Gladys wurde bleich.

»Sie ist in der Garderobe des Hotels angestellt und im Moment damit beschäftigt, eine Perle von der Kette zu entfernen, die Sie abgelegt haben, als Sie in die Garderobe traten. Und sie kann die Schnur so geschickt verkürzen, daß man den Diebstahl nicht entdeckt. In einer Stunde kann man so etwas schon machen. Sie sitzen ja gewöhnlich anderthalb Stunden hier beim Essen.«

Sie wurde noch bleicher, sagte aber nichts.

»Die Kette, die Sie jetzt tragen, ist eine sehr gute Imitation. Ich weiß, daß sie vor zwei Monaten von einer Frau in den Burlington-Arkaden gekauft wurde, wahrscheinlich von Ihrer Schwester.«

»Was soll ich tun?« fragte sie, nachdem einige Minuten verstrichen waren, mit leiser Stimme.

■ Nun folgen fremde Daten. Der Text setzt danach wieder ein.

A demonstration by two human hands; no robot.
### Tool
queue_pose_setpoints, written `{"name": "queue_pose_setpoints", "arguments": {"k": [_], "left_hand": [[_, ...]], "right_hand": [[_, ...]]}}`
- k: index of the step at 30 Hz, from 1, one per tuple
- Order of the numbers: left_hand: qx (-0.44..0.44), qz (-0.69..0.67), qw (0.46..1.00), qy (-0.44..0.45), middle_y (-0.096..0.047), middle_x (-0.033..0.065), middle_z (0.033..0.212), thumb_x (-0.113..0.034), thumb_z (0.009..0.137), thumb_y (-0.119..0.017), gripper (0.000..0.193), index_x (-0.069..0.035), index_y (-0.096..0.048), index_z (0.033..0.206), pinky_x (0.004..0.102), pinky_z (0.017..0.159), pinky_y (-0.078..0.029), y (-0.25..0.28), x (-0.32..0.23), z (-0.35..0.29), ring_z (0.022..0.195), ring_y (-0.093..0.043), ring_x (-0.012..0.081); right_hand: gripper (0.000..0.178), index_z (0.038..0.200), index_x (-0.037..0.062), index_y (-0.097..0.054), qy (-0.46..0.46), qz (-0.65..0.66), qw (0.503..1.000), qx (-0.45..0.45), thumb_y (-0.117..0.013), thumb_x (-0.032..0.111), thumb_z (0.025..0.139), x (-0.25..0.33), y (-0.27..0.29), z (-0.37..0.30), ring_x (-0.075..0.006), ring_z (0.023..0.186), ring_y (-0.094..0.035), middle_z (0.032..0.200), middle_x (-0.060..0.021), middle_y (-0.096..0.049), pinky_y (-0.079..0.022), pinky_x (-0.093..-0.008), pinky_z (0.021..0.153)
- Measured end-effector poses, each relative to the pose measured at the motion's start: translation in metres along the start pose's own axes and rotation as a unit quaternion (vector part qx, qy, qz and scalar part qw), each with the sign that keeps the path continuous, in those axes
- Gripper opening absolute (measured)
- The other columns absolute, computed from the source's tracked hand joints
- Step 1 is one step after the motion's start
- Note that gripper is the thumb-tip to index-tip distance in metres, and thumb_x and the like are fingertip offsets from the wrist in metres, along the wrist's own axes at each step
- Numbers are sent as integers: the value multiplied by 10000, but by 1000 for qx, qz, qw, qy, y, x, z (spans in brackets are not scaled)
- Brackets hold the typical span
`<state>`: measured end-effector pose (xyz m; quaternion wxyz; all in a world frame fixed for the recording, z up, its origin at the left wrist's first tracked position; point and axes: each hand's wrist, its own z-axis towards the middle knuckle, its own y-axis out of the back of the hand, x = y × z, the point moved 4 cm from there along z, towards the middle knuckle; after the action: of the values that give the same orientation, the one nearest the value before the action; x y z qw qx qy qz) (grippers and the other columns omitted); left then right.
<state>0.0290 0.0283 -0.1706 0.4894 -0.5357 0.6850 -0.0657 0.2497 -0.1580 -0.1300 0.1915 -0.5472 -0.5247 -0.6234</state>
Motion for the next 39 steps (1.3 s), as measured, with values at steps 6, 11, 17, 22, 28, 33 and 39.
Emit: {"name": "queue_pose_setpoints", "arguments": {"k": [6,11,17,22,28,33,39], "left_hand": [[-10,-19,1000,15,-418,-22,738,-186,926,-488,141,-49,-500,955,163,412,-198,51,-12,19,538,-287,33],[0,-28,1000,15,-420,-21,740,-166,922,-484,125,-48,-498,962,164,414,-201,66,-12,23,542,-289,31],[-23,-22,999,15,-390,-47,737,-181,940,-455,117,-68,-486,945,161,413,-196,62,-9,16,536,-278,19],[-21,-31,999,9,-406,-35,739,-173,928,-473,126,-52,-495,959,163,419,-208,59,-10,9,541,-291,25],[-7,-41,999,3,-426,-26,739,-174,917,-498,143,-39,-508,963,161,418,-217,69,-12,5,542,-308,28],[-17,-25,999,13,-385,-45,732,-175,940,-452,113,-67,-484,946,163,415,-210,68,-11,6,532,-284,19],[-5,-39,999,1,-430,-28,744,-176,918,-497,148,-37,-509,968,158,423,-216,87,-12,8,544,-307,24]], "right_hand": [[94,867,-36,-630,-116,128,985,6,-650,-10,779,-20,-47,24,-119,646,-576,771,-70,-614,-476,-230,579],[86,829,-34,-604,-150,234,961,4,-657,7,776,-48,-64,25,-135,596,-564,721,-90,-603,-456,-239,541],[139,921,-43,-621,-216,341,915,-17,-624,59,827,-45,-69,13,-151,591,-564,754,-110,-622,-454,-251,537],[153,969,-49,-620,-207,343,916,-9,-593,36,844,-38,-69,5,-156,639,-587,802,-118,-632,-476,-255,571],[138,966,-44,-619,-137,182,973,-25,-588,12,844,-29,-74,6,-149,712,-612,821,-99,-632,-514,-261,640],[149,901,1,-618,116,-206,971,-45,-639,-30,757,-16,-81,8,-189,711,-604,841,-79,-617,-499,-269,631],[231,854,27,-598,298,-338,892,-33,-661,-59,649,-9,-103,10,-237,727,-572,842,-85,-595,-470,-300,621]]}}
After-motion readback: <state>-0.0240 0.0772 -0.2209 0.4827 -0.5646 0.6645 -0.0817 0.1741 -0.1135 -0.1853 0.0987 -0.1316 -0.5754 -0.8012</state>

»Ich rate Ihnen, zu Ihrer Schwester zu gehen und sie aufzufordern, Ihnen die Perlen zurückzugeben, die sie genommen hat. Um ihr die nötige Zeit zu lassen, wollen wir inzwischen ein Theater besuchen. Ich habe bereits Plätze bestellt.«

»Und was soll ich Lord Heppleworth sagen?«

»Gar nichts.«

»Ich brauchte das Geld dringend«, sagte sie heftig. »Ich wollte es nicht stehlen. Wenn meine Schwester auch Dinge getan hat, die nicht recht sind, so habe ich mir doch nie im Leben etwas zuschulden kommen lassen. Aber ich halte es bei diesem alten Pedanten nicht länger aus. So kamen wir auf die Sache mit der Kette. Das Geld wollten wir miteinander teilen. Ich wollte meinen Anteil dazu benutzen, nach Australien zu fahren – ich muß aus dieser schrecklichen Umgebung heraus.«

Bob dachte einige Zeit nach.

»Ich glaube, daß ich zweihundert Pfund von Ihrem Gatten als Belohnung für die Wiederbeschaffung der Perlen erhalten kann. Diese zweihundert Pfund stelle ich Ihnen zur Verfügung. Damit können Sie nach Australien fahren, wann es Ihnen beliebt.«

»Aber was soll ich Lord Heppleworth sagen?«

»Sagen Sie ihm, daß die Perlen von einer Mason-Biene entführt worden sind«, erwiderte Bob leichthin.